Mooreland Municipal Airport is a city-owned, public-use airport located three nautical miles (6 km) north of the central business district of Mooreland, a city in Woodward County, Oklahoma, United States. It is included in the National Plan of Integrated Airport Systems for 2011–2015, which categorized it as a general aviation facility.

Although most U.S. airports use the same three-letter location identifier for the FAA and IATA, this airport is assigned MDF by the FAA, but has no designation from the IATA (which assigned MDF to Taylor County Airport in Medford, Wisconsin).

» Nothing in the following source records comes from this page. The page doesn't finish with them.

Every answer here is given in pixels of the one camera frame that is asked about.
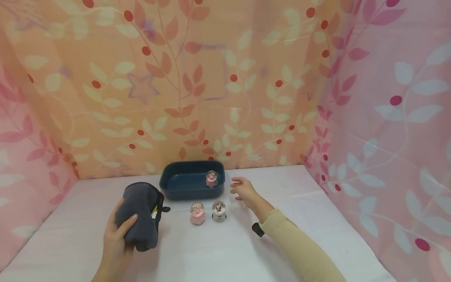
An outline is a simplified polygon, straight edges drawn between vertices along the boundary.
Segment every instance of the curtain fold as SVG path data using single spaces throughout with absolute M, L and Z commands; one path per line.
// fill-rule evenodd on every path
M 355 1 L 319 69 L 306 165 L 397 281 L 451 279 L 449 12 L 439 0 Z

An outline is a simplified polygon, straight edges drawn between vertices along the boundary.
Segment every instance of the right hand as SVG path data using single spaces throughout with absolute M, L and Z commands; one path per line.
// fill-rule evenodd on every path
M 235 197 L 238 201 L 243 201 L 247 208 L 251 209 L 261 223 L 264 223 L 274 207 L 263 199 L 253 188 L 252 183 L 244 177 L 233 177 L 230 193 L 238 194 Z
M 245 206 L 249 209 L 254 209 L 255 204 L 260 198 L 260 195 L 255 191 L 252 183 L 244 177 L 233 177 L 232 183 L 230 187 L 230 193 L 238 194 L 238 197 L 235 197 L 238 201 L 243 201 Z

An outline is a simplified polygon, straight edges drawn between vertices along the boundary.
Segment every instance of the black strap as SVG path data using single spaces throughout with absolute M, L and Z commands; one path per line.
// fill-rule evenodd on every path
M 260 224 L 258 224 L 257 222 L 252 225 L 252 231 L 254 231 L 255 234 L 257 234 L 258 237 L 260 238 L 262 238 L 263 235 L 265 235 L 265 231 L 262 230 Z

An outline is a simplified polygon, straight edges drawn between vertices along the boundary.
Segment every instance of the pink floral curtain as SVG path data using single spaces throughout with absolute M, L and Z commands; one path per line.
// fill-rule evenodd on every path
M 451 2 L 341 3 L 306 165 L 397 281 L 451 281 Z
M 0 64 L 0 271 L 78 181 Z
M 398 281 L 450 280 L 450 13 L 0 0 L 0 269 L 77 176 L 217 159 L 305 163 Z

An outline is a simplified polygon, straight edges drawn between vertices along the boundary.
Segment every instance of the rectangular tray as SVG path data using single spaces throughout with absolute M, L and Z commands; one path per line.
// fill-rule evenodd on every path
M 217 173 L 216 187 L 206 186 L 208 171 Z M 173 162 L 163 170 L 160 188 L 169 200 L 215 198 L 224 191 L 225 179 L 224 166 L 218 161 Z

== Facilities and aircraft ==
Mooreland Municipal Airport covers an area of 80 acres (32 ha) at an elevation of 1,970 feet (600 m) above mean sea level. It has one runway designated 17/35 with an asphalt surface measuring 3,500 by 60 feet (1,067 x 18 m).

For the 12-month period ending November 19, 2008, the airport had 250 general aviation aircraft operations, an average of 20 per month. At that time there were 10 aircraft based at this airport, all single-engine.